Os governos árabes já estão trabalhando em um plano para reconstruir Gaza sem realocar os palestinos para países vizinhos. Trump ou abandonará essa ideia mal pensada ou terá que entrar em choque com todos os aliados árabes dos Estados Unidos na região. 

As`ad AbuKhalil é um professor libanês-americano de ciência política na California State University, Stanislaus. Ele é o autor do Dicionário Histórico do Líbano (1998) Bin Laden, o Islão e a nova guerra americana contra o terrorismo (2002) A batalha pela Arábia Saudita (2004) e dirigiu o popular blog The Angry Arab. Ele twitta como @asadabukhalil

As opiniões expressas são exclusivamente do autor e podem ou não refletir as de Notícias do Consórcio.

5 comentários para “AS`AD AbuKHALIL: A visão de Trump para Gaza"

  1. Robert E. Williamson Jr.
    Fevereiro 19, 2025 em 19: 19

    Não confio em nada que essas pessoas tenham a dizer. Foto TOP: Da esquerda para a direita Mentiroso nº 1; mentiroso nº 2; mentiroso nº 3.

    Tempos interessantes, com certeza.

  2. Camarada Cram
    Fevereiro 19, 2025 em 06: 48

    Verdade, verdade, verdade, mas não se pode esquecer que as nações árabes, vizinhas, algumas bem ricas, deixaram os palestinos à própria sorte por muito tempo. E, na verdade, em 1948 e depois, foram esses vizinhos árabes que perderam a guerra com o novo Israel. Algumas razões foram externas, como a mudança abrupta do lado do Reino Unido, um trabalho de coordenação magnífico enganando os árabes por agentes israelenses. Mas não se pode esquecer o tédio oferecido pelos líderes árabes na época para apoiar os palestinos a manter pelo menos 46% de suas terras.
    Não acho que muita coisa tenha mudado hoje. As nações do Golfo poderiam despejar bilhões na reconstrução de Gaza em 10 anos. Para ver se isso acontece. Caso contrário, é outro golpe mortal chegando.

  3. JoAnne
    Fevereiro 18, 2025 em 19: 46

    Resumo sucinto de fatos não adulterados.
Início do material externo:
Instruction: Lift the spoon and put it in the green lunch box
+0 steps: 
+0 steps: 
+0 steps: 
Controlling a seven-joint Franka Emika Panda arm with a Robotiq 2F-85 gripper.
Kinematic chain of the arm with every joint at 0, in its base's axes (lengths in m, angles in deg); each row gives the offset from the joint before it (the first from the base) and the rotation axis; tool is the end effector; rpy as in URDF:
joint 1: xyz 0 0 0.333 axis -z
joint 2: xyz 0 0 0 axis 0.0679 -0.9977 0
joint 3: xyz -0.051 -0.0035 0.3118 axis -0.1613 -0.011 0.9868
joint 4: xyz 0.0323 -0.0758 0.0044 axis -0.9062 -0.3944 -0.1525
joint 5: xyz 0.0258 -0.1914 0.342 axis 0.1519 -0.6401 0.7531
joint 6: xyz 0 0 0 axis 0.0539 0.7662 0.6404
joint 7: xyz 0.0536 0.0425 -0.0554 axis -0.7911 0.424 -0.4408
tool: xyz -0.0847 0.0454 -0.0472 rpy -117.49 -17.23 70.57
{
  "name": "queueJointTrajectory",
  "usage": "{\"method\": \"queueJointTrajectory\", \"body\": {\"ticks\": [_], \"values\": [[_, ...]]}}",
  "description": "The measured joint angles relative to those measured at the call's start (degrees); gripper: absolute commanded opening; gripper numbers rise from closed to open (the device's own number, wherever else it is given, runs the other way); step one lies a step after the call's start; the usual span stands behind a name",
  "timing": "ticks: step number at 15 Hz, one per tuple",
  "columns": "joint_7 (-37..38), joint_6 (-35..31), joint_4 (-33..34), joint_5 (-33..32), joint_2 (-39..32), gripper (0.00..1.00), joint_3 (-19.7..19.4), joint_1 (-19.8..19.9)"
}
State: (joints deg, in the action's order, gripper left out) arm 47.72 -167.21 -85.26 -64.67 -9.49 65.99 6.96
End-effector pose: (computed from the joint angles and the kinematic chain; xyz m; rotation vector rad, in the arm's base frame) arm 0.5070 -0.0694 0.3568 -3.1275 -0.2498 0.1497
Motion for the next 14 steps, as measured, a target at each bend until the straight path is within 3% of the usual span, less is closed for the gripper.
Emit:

Revisar a narrativa de ficção insidiosa para fato autêntico é um fator-chave na saúde e justiça geopolítica.

  4. Vera Gottlieb
    Fevereiro 18, 2025 em 15: 06

    Clã sem vergonha e sem Deus.

  5. Drew Hunkins
    Fevereiro 18, 2025 em 12: 46

    O regime Trump parece estar tentando algumas coisas boas com relação à redução da extremamente mortal e perigosa guerra por procuração na Ucrânia. Aplaudo calorosamente esses esforços; somente o neocon russofóbico mais endurecido e iludido não o faria.

    Infelizmente, a equipe Trump provavelmente está lubrificando os patins para a iminente depravação sionista ao jogar carne vermelha na política da guerra cultural para sua base. Isso está sendo feito para angariar apoio do MAGA para o que a Configuração de Poder Sionista deseja muito: 1. Limpar Gaza etnicamente, 2. Atacar a Cisjordânia e limpar etnicamente a "Judeia e Samaria" também, e 3. Um provável ataque conjunto israelense-Washington iminente ao Irã nos próximos dois anos.

    Para reiterar, acabar com a guerra extremamente provocativa e assassina instigada e apoiada por Washington na fronteira ocidental da Rússia é, claro, benéfico e deve ser totalmente endossado. Mas ativistas antiguerra e pessoas humanas decentes em todo o mundo, em breve terão um trabalho sério a fazer para resistir ao sadismo e à loucura israelenses em massa no sudoeste da Ásia.